History

Japan
- Name: Yu 9
- Builder: Hitachi Kasado Works, Kudamatsu, Japan
- Fate: Surrendered August 1945; Scuttled or scrapped;

General characteristics Yu I type
- Type: Transport submarine
- Displacement: 274 long tons (278 t) surfaced; 346 long tons (352 t) submerged;
- Length: 41.40 m (135 ft 10 in) overall
- Beam: 3.90 m (12 ft 10 in)
- Draft: 3.00 m (9 ft 10 in)
- Propulsion: 2 × Hesselman engines; 298 kW (400 bhp) surfaced; 56 kW (75 shp) submerged; single shaft;
- Speed: 10 knots (19 km/h; 12 mph) surfaced; 4 knots (7.4 km/h; 4.6 mph) submerged;
- Range: 1,500 nmi (2,800 km; 1,700 mi) at 8 knots (15 km/h; 9.2 mph) surfaced; 32 nmi (59 km; 37 mi) at 4 knots (7.4 km/h; 4.6 mph) submerged;
- Test depth: 100 m (328 ft)
- Capacity: 24 tons freight or 40 troops
- Complement: 23
- Armament: 1 × Type 4 37 mm shipboard gun; 5 × Type 99 light machine guns;

= Japanese submarine Yu 9 =

Imperial Japanese Army Yu 1-class submarine

Yu 9 was an Imperial Japanese Army transport submarine of the Yu 1 subclass of the Yu I type.
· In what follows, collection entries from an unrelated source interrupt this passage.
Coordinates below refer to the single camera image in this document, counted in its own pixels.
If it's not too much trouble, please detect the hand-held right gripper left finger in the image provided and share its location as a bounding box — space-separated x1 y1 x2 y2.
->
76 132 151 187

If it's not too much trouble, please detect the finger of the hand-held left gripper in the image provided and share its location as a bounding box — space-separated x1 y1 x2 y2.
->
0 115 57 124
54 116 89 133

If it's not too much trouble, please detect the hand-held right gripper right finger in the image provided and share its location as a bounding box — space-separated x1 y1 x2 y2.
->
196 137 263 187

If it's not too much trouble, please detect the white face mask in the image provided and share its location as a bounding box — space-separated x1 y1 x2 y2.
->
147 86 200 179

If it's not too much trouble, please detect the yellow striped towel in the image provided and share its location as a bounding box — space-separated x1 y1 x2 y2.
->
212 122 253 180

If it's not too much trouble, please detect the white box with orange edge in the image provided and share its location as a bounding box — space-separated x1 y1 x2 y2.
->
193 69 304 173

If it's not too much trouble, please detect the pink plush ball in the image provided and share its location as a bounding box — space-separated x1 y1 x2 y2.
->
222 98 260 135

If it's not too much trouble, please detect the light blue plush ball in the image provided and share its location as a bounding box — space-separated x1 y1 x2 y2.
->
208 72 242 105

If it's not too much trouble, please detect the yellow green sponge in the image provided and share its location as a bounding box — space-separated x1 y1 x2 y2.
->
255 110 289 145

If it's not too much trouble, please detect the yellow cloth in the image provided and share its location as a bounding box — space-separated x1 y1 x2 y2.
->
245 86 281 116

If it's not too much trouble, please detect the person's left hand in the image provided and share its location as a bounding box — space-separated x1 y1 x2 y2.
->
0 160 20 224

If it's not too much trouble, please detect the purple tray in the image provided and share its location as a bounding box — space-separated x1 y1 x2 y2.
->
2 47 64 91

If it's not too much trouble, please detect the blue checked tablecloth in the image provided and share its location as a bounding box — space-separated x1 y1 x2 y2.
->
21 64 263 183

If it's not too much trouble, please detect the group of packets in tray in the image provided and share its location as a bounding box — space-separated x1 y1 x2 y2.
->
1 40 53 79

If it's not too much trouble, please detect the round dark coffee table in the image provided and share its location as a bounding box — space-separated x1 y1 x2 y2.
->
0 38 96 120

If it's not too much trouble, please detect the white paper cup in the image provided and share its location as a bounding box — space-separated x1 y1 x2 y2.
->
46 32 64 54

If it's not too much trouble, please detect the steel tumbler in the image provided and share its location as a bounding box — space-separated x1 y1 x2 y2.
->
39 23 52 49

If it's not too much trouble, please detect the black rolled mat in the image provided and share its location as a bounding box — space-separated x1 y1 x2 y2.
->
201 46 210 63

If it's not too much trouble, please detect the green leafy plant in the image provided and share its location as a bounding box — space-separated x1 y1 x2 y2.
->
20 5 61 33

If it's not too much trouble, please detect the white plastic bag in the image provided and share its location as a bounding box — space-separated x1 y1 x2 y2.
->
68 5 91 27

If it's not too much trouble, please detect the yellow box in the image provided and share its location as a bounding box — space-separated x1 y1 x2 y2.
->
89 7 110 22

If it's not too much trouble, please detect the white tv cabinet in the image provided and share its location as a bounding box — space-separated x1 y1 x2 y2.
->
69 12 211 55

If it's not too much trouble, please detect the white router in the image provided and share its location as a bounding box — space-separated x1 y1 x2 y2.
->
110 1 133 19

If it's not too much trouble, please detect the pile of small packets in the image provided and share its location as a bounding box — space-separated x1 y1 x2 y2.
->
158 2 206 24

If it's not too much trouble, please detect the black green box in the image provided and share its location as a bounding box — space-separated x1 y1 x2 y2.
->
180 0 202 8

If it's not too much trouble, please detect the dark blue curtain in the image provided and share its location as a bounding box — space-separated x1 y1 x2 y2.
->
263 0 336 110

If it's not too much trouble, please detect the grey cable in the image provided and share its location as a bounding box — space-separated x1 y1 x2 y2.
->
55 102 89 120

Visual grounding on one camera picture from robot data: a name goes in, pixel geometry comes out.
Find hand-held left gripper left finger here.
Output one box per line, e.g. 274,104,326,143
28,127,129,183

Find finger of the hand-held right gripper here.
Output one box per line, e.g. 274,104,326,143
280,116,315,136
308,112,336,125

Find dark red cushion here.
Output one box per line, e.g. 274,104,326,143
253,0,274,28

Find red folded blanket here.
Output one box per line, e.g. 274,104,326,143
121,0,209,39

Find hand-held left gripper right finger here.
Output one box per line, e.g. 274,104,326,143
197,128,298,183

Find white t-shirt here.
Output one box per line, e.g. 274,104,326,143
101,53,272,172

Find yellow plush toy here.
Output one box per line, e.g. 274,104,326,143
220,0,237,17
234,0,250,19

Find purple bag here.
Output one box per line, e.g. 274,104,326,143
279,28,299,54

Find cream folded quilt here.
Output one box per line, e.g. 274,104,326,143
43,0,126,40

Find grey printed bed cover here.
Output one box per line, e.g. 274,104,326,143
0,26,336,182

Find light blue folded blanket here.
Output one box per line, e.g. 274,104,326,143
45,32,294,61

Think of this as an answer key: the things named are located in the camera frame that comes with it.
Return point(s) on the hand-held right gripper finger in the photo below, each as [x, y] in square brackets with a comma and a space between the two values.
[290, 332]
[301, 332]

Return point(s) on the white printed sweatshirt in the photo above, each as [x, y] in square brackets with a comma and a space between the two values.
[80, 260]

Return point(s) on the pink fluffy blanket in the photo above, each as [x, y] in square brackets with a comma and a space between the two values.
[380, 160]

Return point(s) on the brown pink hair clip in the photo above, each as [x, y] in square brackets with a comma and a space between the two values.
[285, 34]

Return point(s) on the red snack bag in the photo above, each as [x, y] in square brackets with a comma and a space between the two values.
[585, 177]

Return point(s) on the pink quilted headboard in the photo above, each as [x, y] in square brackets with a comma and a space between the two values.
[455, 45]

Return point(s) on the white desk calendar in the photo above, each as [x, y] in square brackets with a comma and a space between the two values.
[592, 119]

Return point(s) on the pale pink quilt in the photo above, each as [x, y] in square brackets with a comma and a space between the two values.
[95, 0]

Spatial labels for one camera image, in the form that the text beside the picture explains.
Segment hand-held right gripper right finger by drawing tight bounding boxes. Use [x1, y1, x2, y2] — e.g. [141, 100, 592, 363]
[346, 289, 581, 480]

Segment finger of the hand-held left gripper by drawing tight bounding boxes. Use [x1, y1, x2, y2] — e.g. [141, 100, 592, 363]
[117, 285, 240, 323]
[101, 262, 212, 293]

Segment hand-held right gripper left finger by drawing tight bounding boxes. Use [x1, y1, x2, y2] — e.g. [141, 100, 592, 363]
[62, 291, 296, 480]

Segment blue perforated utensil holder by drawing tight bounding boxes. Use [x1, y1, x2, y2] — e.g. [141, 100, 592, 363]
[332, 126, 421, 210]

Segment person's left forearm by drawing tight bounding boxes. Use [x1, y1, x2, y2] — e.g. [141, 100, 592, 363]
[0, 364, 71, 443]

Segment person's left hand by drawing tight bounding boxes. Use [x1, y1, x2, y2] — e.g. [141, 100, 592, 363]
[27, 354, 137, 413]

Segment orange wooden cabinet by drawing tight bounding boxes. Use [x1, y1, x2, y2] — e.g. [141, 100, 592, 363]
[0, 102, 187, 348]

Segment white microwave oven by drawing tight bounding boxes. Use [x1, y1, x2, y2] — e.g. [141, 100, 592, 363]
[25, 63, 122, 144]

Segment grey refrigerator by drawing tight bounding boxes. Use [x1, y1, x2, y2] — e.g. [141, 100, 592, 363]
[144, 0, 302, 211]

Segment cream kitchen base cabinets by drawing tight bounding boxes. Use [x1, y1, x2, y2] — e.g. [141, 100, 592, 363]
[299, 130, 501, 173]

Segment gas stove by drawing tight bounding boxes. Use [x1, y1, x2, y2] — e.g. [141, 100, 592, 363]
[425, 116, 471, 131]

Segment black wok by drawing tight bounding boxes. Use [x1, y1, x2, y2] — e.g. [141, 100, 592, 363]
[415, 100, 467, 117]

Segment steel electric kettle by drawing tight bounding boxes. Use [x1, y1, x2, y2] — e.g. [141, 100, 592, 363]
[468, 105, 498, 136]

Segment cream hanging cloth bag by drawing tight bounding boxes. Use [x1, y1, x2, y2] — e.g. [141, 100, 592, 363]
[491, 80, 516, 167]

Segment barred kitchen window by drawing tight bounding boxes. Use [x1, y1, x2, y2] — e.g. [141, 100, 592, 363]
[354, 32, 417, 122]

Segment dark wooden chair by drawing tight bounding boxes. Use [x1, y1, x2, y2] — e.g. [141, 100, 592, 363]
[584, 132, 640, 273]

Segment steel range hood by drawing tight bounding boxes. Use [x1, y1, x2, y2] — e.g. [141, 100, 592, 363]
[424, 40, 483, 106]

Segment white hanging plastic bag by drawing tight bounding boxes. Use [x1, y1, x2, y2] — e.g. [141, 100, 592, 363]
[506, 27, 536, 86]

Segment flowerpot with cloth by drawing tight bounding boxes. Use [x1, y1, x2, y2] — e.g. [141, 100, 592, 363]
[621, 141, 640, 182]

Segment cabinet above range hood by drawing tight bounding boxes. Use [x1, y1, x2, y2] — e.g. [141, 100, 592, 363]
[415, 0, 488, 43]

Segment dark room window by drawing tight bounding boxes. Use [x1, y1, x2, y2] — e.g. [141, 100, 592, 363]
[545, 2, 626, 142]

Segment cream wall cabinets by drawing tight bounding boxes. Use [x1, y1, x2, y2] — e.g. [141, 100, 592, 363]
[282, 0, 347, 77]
Constructed for use during the latter stages of World War II, she served in the waters of the Japanese archipelago.

==Construction==
In the final two years of World War II, the Imperial Japanese Army constructed transport submarines — officially the Type 3 submergence transport vehicle and known to the Japanese Army as the Maru Yu — with which to supply its isolated island garrisons in the Pacific Ocean. Only submarines of the Yu I type were completed and saw service. The Yu I type was produced in four subclasses, each produced by a different manufacturer and differing primarily in the design of their conning towers and details of their gun armament. None carried torpedoes or had torpedo tubes. Yu 9 was a unit of the Yu 1 subclass.

The Hitachi Kasado Works (Hitachi Kasado Seisakujo) at Kudamatsu, Japan, constructed Yu 9. Records of the details of the construction of Yu 9 have not been discovered, but the earlier Yu I-type submarines were laid down and launched during the latter half of 1943 and entered service at the end of 1943 or early in 1944.

==Service history==
Yu 9 spent her operational career in Japanese home waters. Surviving records of the activities of Imperial Japanese Army submarines are fragmentary, and no records have been discovered describing her specific activities in support of any particular operation.

World War II ended with the cessation of hostilities on 15 August 1945.Yu 9 surrendered to the Allies later in August 1945. She subsequently either was scuttled or scrapped.